In the darkness, all she could hear were the crickets and somebody breathing really hard. That was her. Shane was so still, he was immobile, completely silent, for minutes, hours maybe, while Agnes felt her body spiral back from the good stuff, and then he relaxed, sucking air as hard as she was. He’d been listening, she realized. For what, God knew. Maybe another dognapper.
He pulled out of her and put his hand on her back. “Are you okay?” he said after a minute, still breathless.
Agnes thought about it. “Yes.”
She moved away carefully, assessing the damage she’d brought on herself. There was surprisingly little, considering how much banging around she’d been doing. Mostly it was just that every-cell-I-have-has-just-collapsed feeling that a really good orgasm gave her. She breathed for a while, trying to sort things out, and then she said, “How are you?”
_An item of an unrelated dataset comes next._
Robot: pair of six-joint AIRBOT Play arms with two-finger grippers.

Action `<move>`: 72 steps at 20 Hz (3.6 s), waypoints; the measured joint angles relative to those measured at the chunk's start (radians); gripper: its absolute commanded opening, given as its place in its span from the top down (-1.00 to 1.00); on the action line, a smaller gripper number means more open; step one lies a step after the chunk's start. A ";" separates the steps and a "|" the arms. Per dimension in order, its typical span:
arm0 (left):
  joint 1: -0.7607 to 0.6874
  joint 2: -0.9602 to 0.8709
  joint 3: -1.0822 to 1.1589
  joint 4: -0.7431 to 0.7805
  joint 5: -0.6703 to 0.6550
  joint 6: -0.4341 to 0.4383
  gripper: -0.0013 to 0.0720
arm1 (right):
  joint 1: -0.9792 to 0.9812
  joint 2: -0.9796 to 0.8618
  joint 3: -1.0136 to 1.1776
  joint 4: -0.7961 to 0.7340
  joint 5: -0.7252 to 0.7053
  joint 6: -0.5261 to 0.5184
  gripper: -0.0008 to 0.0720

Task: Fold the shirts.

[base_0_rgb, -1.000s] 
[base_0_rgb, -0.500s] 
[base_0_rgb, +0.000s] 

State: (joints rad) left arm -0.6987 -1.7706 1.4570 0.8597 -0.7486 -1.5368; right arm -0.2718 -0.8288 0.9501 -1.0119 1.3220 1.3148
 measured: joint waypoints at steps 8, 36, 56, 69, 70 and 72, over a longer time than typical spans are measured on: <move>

“I’m not sure,” he said, sounding bemused. She heard him sit up in the dark and she did the same, cautiously. “Sorry?”
“No. No complaints. What happened to the lights?”
“Sometimes they do this.” She tried to catch her breath. It seemed to have gone permanently. “The circuit breaker blows. Or on hot nights sometimes the grid goes.”
Well, this is weird. And how was it for you?
She drew another deep breath. “I’ve got flashlight lanterns stashed all over the place.” More breathing. “There’s one by the door and a couple more in the kitchen.” She could see the paler moonlit blue squares of her bedroom windows now that her eyes were accustomed to the dark. Her body was coming back, too. It was her mind that was leaking out her ears. “Usually when the circuits blow, it’s because there’s too much power being drawn, but we weren’t using any power.”
“Oh, there was a surge there at the end.”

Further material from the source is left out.